Task details
Locate the line that contains "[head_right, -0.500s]" in the entries below, then repeat it and every following line through the line that contains "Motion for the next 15", exactly, and no others.
⁂
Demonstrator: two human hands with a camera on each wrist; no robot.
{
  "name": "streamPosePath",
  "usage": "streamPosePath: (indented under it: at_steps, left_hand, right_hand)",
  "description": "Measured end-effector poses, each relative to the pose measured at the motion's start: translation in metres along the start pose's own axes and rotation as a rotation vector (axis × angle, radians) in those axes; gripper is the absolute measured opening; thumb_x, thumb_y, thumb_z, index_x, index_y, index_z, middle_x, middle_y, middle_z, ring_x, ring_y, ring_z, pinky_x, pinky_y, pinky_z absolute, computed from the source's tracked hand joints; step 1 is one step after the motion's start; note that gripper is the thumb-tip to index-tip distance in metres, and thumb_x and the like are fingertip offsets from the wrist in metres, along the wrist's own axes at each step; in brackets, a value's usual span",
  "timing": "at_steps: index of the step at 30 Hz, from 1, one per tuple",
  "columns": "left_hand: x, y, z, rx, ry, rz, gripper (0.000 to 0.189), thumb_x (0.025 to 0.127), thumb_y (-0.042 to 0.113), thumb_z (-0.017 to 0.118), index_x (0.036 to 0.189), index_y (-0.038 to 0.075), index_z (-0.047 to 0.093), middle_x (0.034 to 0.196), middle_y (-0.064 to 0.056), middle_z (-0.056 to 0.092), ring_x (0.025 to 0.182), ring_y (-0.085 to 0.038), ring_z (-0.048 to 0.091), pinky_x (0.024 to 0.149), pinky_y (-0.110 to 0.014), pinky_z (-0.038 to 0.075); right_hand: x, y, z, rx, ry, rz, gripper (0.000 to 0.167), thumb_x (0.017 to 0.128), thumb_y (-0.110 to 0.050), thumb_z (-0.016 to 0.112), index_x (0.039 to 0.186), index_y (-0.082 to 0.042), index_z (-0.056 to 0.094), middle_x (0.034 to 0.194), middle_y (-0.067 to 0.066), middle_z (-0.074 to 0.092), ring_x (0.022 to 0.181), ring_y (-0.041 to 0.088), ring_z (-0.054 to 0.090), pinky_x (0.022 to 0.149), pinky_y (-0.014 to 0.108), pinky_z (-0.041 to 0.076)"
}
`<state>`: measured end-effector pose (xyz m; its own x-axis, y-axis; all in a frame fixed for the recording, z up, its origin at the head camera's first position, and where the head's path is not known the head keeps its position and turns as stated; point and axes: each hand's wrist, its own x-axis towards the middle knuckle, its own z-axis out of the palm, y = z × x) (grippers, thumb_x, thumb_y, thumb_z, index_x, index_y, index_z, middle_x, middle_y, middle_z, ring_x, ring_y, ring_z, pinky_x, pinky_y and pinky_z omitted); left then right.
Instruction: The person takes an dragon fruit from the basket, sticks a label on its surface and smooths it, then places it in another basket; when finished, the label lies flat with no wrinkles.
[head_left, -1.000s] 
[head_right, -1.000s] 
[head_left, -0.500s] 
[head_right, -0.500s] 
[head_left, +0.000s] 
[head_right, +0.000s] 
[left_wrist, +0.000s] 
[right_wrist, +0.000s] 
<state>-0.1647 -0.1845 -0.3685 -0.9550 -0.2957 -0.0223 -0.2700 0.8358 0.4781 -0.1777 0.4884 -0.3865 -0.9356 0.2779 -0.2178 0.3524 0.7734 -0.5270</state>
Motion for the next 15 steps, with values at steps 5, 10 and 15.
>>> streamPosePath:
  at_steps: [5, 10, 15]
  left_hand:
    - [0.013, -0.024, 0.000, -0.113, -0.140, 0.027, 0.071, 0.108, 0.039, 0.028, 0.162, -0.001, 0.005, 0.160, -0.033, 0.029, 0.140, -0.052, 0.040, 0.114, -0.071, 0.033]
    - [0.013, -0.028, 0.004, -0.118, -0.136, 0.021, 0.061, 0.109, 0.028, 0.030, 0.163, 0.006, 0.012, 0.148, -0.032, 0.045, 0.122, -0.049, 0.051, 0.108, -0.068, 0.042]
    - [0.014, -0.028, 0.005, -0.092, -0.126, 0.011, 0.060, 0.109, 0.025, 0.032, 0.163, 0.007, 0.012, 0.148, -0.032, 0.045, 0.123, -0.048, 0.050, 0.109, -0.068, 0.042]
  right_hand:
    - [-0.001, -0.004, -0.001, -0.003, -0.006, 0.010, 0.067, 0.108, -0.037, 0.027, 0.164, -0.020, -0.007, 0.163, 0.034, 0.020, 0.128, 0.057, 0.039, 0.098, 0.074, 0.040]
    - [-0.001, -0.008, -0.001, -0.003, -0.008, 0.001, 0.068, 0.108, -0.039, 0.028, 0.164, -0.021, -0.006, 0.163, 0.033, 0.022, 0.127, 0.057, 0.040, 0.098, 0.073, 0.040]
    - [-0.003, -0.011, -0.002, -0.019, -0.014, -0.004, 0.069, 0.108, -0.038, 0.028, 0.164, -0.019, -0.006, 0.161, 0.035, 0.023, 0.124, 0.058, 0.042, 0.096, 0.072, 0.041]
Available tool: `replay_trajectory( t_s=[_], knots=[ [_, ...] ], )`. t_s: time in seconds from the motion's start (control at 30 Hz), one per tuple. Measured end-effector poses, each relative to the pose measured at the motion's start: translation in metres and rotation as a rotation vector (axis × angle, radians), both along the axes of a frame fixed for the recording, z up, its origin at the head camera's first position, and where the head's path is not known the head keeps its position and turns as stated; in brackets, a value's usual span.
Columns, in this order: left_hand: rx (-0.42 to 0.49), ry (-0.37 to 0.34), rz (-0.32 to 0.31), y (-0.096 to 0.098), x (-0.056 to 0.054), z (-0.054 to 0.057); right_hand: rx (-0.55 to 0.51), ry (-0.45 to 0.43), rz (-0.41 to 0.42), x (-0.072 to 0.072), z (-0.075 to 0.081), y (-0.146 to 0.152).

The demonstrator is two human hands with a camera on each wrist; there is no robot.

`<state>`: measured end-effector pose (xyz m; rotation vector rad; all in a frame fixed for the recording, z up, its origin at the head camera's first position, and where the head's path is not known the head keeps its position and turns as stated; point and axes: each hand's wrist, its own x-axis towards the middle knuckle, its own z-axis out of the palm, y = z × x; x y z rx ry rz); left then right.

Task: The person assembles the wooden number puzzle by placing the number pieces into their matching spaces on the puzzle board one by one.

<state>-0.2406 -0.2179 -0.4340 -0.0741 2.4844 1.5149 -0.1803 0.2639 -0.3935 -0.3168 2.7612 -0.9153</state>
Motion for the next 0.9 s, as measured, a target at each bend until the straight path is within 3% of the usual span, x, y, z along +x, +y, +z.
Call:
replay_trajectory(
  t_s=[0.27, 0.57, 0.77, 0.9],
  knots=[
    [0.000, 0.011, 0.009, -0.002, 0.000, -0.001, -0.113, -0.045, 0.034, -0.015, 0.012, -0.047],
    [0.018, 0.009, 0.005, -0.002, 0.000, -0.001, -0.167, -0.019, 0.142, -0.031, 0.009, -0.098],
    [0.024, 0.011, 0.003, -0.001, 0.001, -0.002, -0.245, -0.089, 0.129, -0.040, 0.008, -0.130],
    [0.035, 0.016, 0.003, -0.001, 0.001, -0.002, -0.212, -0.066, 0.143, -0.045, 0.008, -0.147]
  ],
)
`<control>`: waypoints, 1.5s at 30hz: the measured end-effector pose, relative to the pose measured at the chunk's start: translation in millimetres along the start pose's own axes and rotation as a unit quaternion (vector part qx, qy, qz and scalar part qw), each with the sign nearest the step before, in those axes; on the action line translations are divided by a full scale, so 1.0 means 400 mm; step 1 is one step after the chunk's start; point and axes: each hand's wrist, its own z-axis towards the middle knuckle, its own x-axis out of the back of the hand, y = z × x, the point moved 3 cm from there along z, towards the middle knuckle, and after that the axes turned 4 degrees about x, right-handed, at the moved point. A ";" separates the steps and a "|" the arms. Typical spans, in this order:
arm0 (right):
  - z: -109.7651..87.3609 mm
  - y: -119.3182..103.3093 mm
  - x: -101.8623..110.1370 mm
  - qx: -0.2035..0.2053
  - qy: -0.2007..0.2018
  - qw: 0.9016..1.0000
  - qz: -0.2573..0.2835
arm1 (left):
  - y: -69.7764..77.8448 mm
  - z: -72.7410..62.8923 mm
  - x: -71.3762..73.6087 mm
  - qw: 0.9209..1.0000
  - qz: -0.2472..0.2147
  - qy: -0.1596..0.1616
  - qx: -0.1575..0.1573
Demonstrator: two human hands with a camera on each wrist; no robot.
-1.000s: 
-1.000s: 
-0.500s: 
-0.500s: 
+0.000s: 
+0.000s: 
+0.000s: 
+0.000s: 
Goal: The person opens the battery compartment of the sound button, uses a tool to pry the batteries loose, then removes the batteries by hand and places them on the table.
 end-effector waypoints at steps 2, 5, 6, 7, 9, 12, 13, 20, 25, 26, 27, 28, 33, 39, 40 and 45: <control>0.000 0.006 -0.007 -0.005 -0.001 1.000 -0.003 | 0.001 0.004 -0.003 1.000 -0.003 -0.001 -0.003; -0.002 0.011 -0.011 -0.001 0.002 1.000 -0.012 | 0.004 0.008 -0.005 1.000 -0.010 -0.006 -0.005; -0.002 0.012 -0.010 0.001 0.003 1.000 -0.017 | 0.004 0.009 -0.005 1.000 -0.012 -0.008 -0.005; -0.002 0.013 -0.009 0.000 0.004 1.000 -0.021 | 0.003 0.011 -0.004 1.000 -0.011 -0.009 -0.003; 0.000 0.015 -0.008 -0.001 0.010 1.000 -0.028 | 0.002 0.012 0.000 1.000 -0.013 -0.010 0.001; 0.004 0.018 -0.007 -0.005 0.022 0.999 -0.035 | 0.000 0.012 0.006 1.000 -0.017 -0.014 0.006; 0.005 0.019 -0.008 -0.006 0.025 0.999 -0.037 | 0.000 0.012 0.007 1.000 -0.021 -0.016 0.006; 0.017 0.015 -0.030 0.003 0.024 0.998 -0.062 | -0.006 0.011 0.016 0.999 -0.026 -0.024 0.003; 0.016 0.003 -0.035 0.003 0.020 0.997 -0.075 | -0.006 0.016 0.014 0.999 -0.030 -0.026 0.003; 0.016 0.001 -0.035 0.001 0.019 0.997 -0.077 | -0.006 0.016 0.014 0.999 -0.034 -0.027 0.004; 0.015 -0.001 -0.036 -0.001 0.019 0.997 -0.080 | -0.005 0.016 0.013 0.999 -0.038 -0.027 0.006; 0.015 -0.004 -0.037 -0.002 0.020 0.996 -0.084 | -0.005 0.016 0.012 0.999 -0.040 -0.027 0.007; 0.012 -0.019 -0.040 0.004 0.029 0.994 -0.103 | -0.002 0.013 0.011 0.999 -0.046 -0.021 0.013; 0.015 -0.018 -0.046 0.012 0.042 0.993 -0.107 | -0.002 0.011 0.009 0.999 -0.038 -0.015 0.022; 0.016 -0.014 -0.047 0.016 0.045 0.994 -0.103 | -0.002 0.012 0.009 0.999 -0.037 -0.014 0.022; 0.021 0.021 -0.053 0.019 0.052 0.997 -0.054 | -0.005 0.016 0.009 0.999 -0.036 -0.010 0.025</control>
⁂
Your solution
[head_right, -0.500s] 
[head_left, +0.000s] 
[head_right, +0.000s] 
[left_wrist, +0.000s] 
[right_wrist, +0.000s] 
<state>-0.1647 -0.1845 -0.3685 -0.9550 -0.2957 -0.0223 -0.2700 0.8358 0.4781 -0.1777 0.4884 -0.3865 -0.9356 0.2779 -0.2178 0.3524 0.7734 -0.5270</state>
Motion for the next 15 steps, with values at steps 5, 10 and 15.

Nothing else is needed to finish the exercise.